→ **What is expected**
Would you please retype, exactly, the lines of the listing below between the line with "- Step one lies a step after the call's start" and the line with "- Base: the", inclusive?

:::

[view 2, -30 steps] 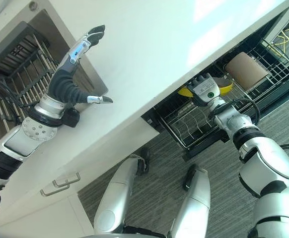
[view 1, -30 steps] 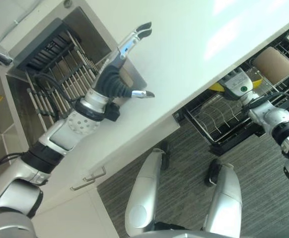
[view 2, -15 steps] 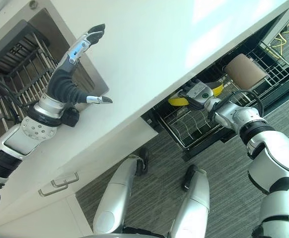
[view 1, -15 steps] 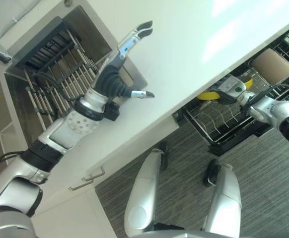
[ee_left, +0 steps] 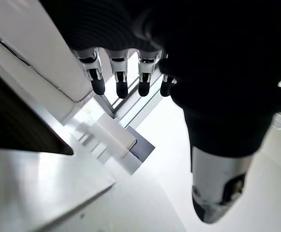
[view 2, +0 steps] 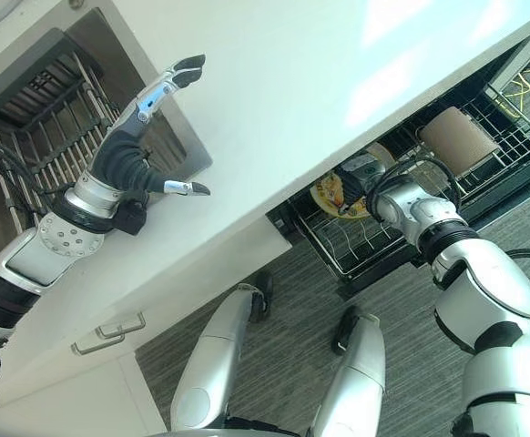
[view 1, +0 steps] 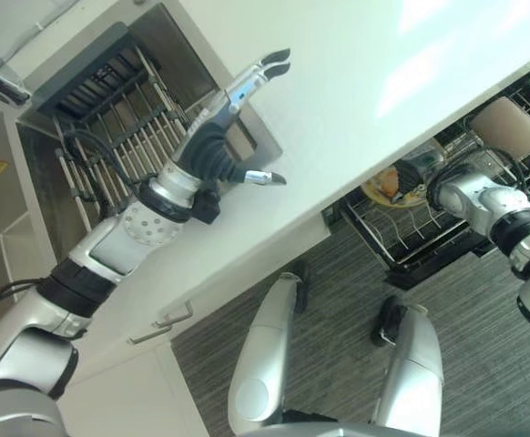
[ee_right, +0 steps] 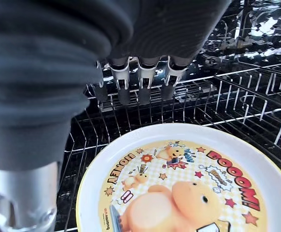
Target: Place the dishes in the dishwasher.
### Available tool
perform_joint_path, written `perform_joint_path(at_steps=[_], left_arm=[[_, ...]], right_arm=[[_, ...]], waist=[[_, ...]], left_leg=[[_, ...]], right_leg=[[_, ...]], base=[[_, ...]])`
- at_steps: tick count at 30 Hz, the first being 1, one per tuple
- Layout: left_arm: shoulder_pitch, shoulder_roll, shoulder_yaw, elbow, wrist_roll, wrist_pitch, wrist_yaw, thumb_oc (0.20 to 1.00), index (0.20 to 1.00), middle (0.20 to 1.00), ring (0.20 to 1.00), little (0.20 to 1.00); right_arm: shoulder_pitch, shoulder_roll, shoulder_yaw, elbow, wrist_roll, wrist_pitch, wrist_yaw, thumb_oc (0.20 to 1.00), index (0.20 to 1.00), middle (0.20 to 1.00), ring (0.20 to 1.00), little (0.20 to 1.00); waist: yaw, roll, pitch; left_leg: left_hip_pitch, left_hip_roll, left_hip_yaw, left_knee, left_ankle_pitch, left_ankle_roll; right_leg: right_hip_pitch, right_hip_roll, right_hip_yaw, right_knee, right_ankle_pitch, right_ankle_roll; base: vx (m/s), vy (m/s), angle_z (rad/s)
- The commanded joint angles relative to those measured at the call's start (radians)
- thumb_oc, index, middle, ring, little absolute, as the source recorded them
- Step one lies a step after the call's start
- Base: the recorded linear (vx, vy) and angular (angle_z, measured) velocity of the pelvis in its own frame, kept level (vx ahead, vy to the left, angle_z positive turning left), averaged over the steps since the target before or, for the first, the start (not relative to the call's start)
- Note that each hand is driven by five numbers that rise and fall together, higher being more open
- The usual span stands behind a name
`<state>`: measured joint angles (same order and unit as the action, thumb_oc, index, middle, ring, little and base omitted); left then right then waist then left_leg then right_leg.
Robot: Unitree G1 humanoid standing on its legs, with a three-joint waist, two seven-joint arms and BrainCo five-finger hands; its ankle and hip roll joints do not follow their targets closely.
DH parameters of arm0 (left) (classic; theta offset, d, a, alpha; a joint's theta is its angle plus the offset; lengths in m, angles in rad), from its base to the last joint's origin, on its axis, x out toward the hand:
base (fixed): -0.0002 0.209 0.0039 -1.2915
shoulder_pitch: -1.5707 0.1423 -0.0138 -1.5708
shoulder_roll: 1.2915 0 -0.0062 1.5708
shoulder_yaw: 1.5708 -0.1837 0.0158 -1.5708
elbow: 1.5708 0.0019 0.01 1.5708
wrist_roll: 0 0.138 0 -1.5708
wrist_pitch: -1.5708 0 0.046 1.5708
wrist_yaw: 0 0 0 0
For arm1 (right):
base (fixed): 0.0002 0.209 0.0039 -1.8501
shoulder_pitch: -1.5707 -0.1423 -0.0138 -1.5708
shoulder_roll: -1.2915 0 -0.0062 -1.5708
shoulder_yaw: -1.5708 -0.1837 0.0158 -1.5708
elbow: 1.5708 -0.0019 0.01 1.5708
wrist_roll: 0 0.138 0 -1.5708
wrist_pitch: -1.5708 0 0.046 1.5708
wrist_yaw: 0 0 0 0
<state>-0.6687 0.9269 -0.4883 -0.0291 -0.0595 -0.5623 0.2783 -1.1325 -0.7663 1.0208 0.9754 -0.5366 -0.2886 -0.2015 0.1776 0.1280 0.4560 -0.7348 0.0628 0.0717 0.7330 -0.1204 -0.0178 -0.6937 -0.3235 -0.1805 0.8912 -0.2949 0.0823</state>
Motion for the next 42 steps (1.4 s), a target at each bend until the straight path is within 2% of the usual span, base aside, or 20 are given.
perform_joint_path(at_steps=[1, 4, 7, 8, 9, 10, 11, 14, 17, 19, 21, 22, 26, 32, 34, 37, 39, 40, 42], left_arm=[[0.059, -0.028, 0.032, -0.020, 0.013, -0.003, 0.001, 1.000, 1.000, 1.000, 1.000, 1.000], [0.056, -0.029, 0.031, -0.021, 0.014, 0.004, 0.006, 1.000, 1.000, 1.000, 1.000, 1.000], [0.065, -0.024, 0.040, -0.026, 0.007, 0.014, 0.012, 1.000, 1.000, 1.000, 1.000, 1.000], [0.082, -0.020, 0.054, -0.032, 0.007, 0.018, 0.015, 1.000, 1.000, 1.000, 1.000, 1.000], [0.085, -0.020, 0.056, -0.035, 0.007, 0.019, 0.014, 1.000, 1.000, 1.000, 1.000, 1.000], [0.103, -0.013, 0.072, -0.044, 0.008, 0.026, 0.015, 1.000, 1.000, 1.000, 1.000, 1.000], [0.129, -0.010, 0.094, -0.053, 0.013, 0.023, 0.014, 1.000, 1.000, 1.000, 1.000, 1.000], [0.207, -0.010, 0.149, -0.087, 0.035, 0.032, 0.015, 1.000, 1.000, 1.000, 1.000, 1.000], [0.273, -0.015, 0.192, -0.111, 0.061, 0.055, 0.025, 1.000, 1.000, 1.000, 1.000, 1.000], [0.335, -0.027, 0.232, -0.135, 0.096, 0.092, 0.028, 1.000, 1.000, 1.000, 1.000, 1.000], [0.352, -0.027, 0.239, -0.143, 0.105, 0.104, 0.028, 1.000, 1.000, 1.000, 1.000, 1.000], [0.381, -0.030, 0.257, -0.153, 0.116, 0.124, 0.023, 1.000, 1.000, 1.000, 1.000, 1.000], [0.441, -0.045, 0.287, -0.178, 0.141, 0.154, -0.001, 1.000, 1.000, 1.000, 1.000, 1.000], [0.597, -0.104, 0.368, -0.197, 0.147, 0.166, -0.063, 1.000, 1.000, 1.000, 1.000, 1.000], [0.660, -0.156, 0.394, -0.194, 0.152, 0.164, -0.083, 1.000, 1.000, 1.000, 1.000, 1.000], [0.758, -0.225, 0.442, -0.177, 0.151, 0.135, -0.089, 1.000, 1.000, 1.000, 1.000, 1.000], [0.789, -0.249, 0.463, -0.148, 0.141, 0.111, -0.081, 1.000, 1.000, 1.000, 1.000, 1.000], [0.798, -0.266, 0.469, -0.126, 0.142, 0.100, -0.074, 1.000, 1.000, 1.000, 1.000, 1.000], [0.805, -0.278, 0.467, -0.092, 0.147, 0.078, -0.064, 1.000, 1.000, 1.000, 1.000, 1.000]], right_arm=[[-0.055, -0.007, -0.060, -0.005, 0.060, 0.003, -0.044, 1.000, 1.000, 1.000, 1.000, 1.000], [-0.055, -0.008, -0.065, -0.012, 0.053, 0.006, -0.054, 1.000, 1.000, 1.000, 1.000, 1.000], [-0.057, -0.016, -0.056, -0.061, 0.002, 0.093, -0.055, 1.000, 1.000, 1.000, 1.000, 1.000], [-0.046, -0.027, -0.059, -0.099, -0.004, 0.145, -0.019, 1.000, 1.000, 1.000, 1.000, 1.000], [-0.045, -0.029, -0.060, -0.105, -0.003, 0.150, -0.015, 1.000, 1.000, 1.000, 1.000, 1.000], [-0.022, -0.049, -0.066, -0.162, 0.013, 0.215, 0.030, 1.000, 1.000, 1.000, 1.000, 1.000], [0.015, -0.067, -0.085, -0.221, 0.027, 0.269, 0.061, 1.000, 1.000, 1.000, 1.000, 1.000], [0.166, -0.114, -0.175, -0.360, 0.063, 0.333, 0.112, 1.000, 1.000, 1.000, 1.000, 1.000], [0.355, -0.130, -0.310, -0.474, 0.111, 0.345, 0.070, 1.000, 1.000, 1.000, 1.000, 1.000], [0.564, -0.123, -0.453, -0.600, 0.146, 0.360, 0.030, 1.000, 1.000, 1.000, 1.000, 1.000], [0.624, -0.124, -0.490, -0.652, 0.175, 0.375, 0.030, 1.000, 1.000, 1.000, 1.000, 1.000], [0.705, -0.112, -0.547, -0.722, 0.173, 0.383, 0.026, 1.000, 1.000, 1.000, 1.000, 1.000], [0.835, -0.077, -0.640, -0.825, 0.172, 0.397, -0.006, 1.000, 1.000, 1.000, 1.000, 1.000], [1.032, -0.004, -0.821, -0.990, 0.204, 0.351, -0.069, 1.000, 1.000, 1.000, 1.000, 1.000], [1.110, 0.047, -0.904, -1.035, 0.226, 0.301, -0.125, 1.000, 1.000, 1.000, 1.000, 1.000], [1.243, 0.150, -1.030, -1.082, 0.324, 0.215, -0.247, 1.000, 1.000, 1.000, 1.000, 1.000], [1.289, 0.221, -1.096, -1.048, 0.437, 0.130, -0.342, 1.000, 1.000, 1.000, 1.000, 1.000], [1.303, 0.278, -1.138, -1.011, 0.562, 0.075, -0.385, 1.000, 1.000, 1.000, 1.000, 1.000], [1.315, 0.351, -1.185, -0.922, 0.686, -0.009, -0.427, 1.000, 1.000, 1.000, 1.000, 1.000]], waist=[[0.024, -0.029, 0.008], [0.021, -0.028, 0.009], [0.016, -0.032, 0.011], [0.012, -0.037, 0.011], [0.011, -0.037, 0.012], [0.006, -0.044, 0.012], [0.000, -0.052, 0.015], [-0.023, -0.074, 0.020], [-0.050, -0.101, 0.021], [-0.083, -0.138, 0.010], [-0.090, -0.151, 0.006], [-0.104, -0.172, -0.006], [-0.120, -0.204, -0.038], [-0.153, -0.212, -0.122], [-0.172, -0.203, -0.171], [-0.204, -0.179, -0.240], [-0.223, -0.167, -0.274], [-0.237, -0.159, -0.295], [-0.247, -0.151, -0.315]], left_leg=[[0.031, -0.015, -0.040, -0.029, -0.104, -0.010], [0.034, -0.014, -0.038, -0.031, -0.104, -0.010], [0.051, -0.008, -0.032, -0.050, -0.099, -0.011], [0.061, -0.005, -0.029, -0.062, -0.097, -0.012], [0.064, -0.005, -0.029, -0.064, -0.096, -0.012], [0.071, -0.001, -0.027, -0.076, -0.090, -0.012], [0.074, 0.004, -0.016, -0.099, -0.056, -0.006], [0.116, 0.016, -0.010, -0.132, -0.051, -0.004], [0.176, 0.028, -0.002, -0.178, -0.042, -0.004], [0.241, 0.040, 0.005, -0.240, -0.026, -0.005], [0.266, 0.045, 0.010, -0.262, -0.020, -0.006], [0.302, 0.050, 0.021, -0.295, -0.011, -0.009], [0.377, 0.058, 0.044, -0.357, 0.004, -0.016], [0.521, 0.077, 0.076, -0.473, 0.032, -0.035], [0.585, 0.077, 0.095, -0.543, 0.052, -0.037], [0.676, 0.071, 0.129, -0.645, 0.074, -0.039], [0.724, 0.069, 0.150, -0.694, 0.083, -0.041], [0.752, 0.068, 0.159, -0.713, 0.083, -0.040], [0.780, 0.067, 0.171, -0.727, 0.080, -0.039]], right_leg=[[-0.044, -0.025, -0.024, -0.037, 0.080, 0.013], [-0.041, -0.024, -0.024, -0.041, 0.081, 0.014], [-0.026, -0.020, -0.024, -0.056, 0.085, 0.016], [-0.017, -0.016, -0.024, -0.068, 0.086, 0.017], [-0.014, -0.015, -0.024, -0.069, 0.087, 0.017], [-0.008, -0.011, -0.023, -0.079, 0.091, 0.017], [-0.003, -0.007, -0.032, -0.106, 0.122, 0.005], [0.034, 0.009, -0.026, -0.145, 0.131, 0.007], [0.091, 0.027, -0.016, -0.204, 0.146, 0.012], [0.163, 0.052, -0.002, -0.299, 0.174, 0.024], [0.193, 0.056, -0.004, -0.334, 0.186, 0.030], [0.240, 0.068, -0.003, -0.389, 0.202, 0.039], [0.342, 0.085, -0.008, -0.493, 0.227, 0.053], [0.516, 0.117, -0.004, -0.651, 0.246, 0.060], [0.576, 0.124, 0.008, -0.720, 0.265, 0.068], [0.638, 0.135, 0.036, -0.788, 0.283, 0.083], [0.668, 0.141, 0.048, -0.814, 0.285, 0.085], [0.685, 0.144, 0.052, -0.825, 0.285, 0.084], [0.705, 0.145, 0.049, -0.834, 0.284, 0.084]], base=[[0.00, 0.000, 0.00], [0.00, 0.000, 0.00], [0.00, 0.044, -0.01], [0.01, 0.031, -0.02], [0.01, 0.035, -0.03], [-0.07, 0.034, -0.03], [-0.06, 0.042, -0.06], [0.01, 0.039, -0.12], [0.08, 0.027, -0.10], [0.12, -0.030, -0.18], [0.09, -0.066, -0.21], [0.12, -0.085, -0.23], [0.14, -0.083, -0.07], [0.16, 0.004, -0.09], [0.17, 0.121, -0.09], [0.17, 0.188, -0.22], [0.08, 0.164, -0.30], [0.07, 0.127, -0.19], [0.05, 0.073, -0.24]])
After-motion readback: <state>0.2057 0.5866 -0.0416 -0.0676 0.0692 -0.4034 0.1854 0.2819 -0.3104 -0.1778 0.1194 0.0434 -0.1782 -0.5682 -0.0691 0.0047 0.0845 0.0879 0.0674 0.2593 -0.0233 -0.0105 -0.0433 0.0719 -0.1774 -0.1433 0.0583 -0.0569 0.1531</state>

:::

→ **Result of the task**
- Step one lies a step after the call's start
- Base: the recorded linear (vx, vy) and angular (angle_z, measured) velocity of the pelvis in its own frame, kept level (vx ahead, vy to the left, angle_z positive turning left), averaged over the steps since the target before or, for the first, the start (not relative to the call's start)

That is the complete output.